── Dataset excerpt
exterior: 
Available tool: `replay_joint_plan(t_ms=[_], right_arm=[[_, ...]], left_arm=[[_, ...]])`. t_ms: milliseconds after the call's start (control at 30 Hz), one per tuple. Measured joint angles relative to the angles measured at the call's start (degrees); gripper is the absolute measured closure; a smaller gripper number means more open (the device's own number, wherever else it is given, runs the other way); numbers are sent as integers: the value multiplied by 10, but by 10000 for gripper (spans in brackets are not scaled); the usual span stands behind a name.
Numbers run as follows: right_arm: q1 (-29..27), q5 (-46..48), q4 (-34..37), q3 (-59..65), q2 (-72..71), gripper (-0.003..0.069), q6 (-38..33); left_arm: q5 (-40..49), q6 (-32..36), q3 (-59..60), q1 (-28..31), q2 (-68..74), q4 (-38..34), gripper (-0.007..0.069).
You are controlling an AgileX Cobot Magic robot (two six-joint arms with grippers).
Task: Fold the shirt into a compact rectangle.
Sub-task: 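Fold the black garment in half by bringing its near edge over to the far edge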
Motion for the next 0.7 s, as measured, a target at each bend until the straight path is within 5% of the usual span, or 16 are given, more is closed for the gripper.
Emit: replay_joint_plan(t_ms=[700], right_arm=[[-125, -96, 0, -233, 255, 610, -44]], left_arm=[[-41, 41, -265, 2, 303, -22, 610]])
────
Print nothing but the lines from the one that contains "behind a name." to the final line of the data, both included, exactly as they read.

Your response:
Available tool: `replay_joint_plan(t_ms=[_], right_arm=[[_, ...]], left_arm=[[_, ...]])`. t_ms: milliseconds after the call's start (control at 30 Hz), one per tuple. Measured joint angles relative to the angles measured at the call's start (degrees); gripper is the absolute measured closure; a smaller gripper number means more open (the device's own number, wherever else it is given, runs the other way); numbers are sent as integers: the value multiplied by 10, but by 10000 for gripper (spans in brackets are not scaled); the usual span stands behind a name.
Numbers run as follows: right_arm: q1 (-29..27), q5 (-46..48), q4 (-34..37), q3 (-59..65), q2 (-72..71), gripper (-0.003..0.069), q6 (-38..33); left_arm: q5 (-40..49), q6 (-32..36), q3 (-59..60), q1 (-28..31), q2 (-68..74), q4 (-38..34), gripper (-0.007..0.069).
You are controlling an AgileX Cobot Magic robot (two six-joint arms with grippers).
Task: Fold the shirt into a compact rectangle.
Sub-task: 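Fold the black garment in half by bringing its near edge over to the far edge
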Motion for the next 0.7 s, as measured, a target at each bend until the straight path is within 5% of the usual span, or 16 are given, more is closed for the gripper.
Emit: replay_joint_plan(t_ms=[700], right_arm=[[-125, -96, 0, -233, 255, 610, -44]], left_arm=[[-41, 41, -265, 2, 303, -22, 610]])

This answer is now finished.